The paper has some extraordinary findings:

  • there “are instances where, in the process of contractual disclosure by the sellers, buyers received false information on the characteristics of assets.” (2)
  • “loans with misrepresented borrower occupancy status have about a 9.4% higher likelihood of default (90 days past due on payments during the first two years since origination), compared with loans with similar characteristics and where the property was truthfully reported as being the primary residence of the borrower.” (3-4)
  • “loans with a misrepresented higher lien . . . have about a 10.1% higher likelihood of default . . ..” (4)
  • lenders were “aware of the presence of second liens, and hence their misreporting likely occurs later in the supply chain.” (5)

The conclude that these “results suggest that RMBS investors had to bear a higher risk than they might have perceived based on the contractual disclosure.” (4)

SEC Complaint on Improper Trading of MBS — Much Ado?

Floyd Norris, the only journalist to whom I have written fan mail (sorry Gretchen, you’re next), has another interesting column about a case that the SEC has brought against an MBS trader, Jesse Litvak.  The complaint alleges that

On numerous occasions from 2009 to 2011, Litvak lied to, or otherwise misled, customers about the price at which his firm had bought the MBS and the amount of his firm’s compensation for arranging the trades. On some occasions, Litvak also misled the customer into believing that he was arranging a MBS trade between customers, when Litvak really was selling the MBS out of Jefferies’ inventory. Litvak’s misconduct misled customers about the market price for the MBS, and, thus, about the transaction they were agreeing to. Litvak also misled customers about whether they were getting the best price for their MBS trades and how much money they were paying in compensation. MBS are generally illiquid and discovering a market price for them is difficult. Participants trading in the MBS market must rely on informal sources, including their broker, for this information.(1-2)

Norris is right to highlight what this case can reveal about the lack of transparency in the trading of MBS, a lack of transparency that does not exist in many other major secondary markets for securities.

But I was struck by how little is at stake in this SEC case.  The complaint alleges that the misconduct occurred in 25 (count ’em, 25!) trades from 2009 through 2011 (7) and that Litvak’s behavior “generated over $2.7 million in additional revenue for his firm.”  (2)  Not for him personally, mind you, but for his firm!  He, of course, should be punished if the allegations prove to be true.  And yet . . ..

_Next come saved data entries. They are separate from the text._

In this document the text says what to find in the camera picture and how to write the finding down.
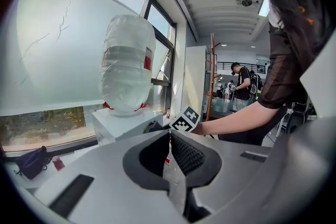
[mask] frosted glass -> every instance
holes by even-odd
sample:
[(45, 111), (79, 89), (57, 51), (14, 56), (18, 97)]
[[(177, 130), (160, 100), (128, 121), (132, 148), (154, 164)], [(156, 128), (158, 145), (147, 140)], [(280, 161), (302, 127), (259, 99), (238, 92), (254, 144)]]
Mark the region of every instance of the frosted glass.
[(0, 115), (98, 104), (107, 26), (136, 13), (117, 0), (16, 0), (0, 31)]

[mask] plastic wrap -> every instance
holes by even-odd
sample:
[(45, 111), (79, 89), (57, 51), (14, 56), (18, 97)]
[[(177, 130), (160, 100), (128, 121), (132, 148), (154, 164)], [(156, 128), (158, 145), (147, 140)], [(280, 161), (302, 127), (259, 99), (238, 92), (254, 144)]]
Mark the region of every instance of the plastic wrap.
[(148, 98), (155, 53), (153, 26), (133, 15), (111, 20), (99, 70), (99, 90), (116, 111), (137, 110)]

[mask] backpack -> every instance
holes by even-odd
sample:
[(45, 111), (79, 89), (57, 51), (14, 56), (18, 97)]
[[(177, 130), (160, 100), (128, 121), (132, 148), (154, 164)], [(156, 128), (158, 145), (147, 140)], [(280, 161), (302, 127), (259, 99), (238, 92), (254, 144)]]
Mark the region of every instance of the backpack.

Time after time, the government brings cases against mid-level players somehow involved in the financial crisis.  Time after time, people wonder why these are the best cases that can be brought.  My earlier thoughts about this can be found here and here.  Is it possible that even the SEC lacks the resources to investigate the massively document intensive cases that would get to the heart of the matter?

 

NCUA Sues JP Morgan over MBS Representations

The National Credit Union Administration has sued J.P. Morgan Securities and Bear, Stearns & Co. for alleged securities laws violations relating to the sale of mortgage-backed securities to 4 credit unions that are now in NCUA conservatorship.  According to the complaint, Bear Stearns (now owned by JPMorgan) made misrepresentations to the purchasing credit unions as part of its underwriting and sales of the MBS.  The press release notes that NCUA has initiated eight similar suits against a variety of financial institutions.

One of the representations at issue states that “a mortgage loan will be considered to be originated in accordance with a given set of underwriting standards if, based on an overall qualitative evaluation, the loan is in substantial compliance with those underwriting standards.” (Complaint paragraph 408, page 170)

Given what we know about a lot of the securities that were issued, it is hard to imagine that reps like this were not violated for many of them.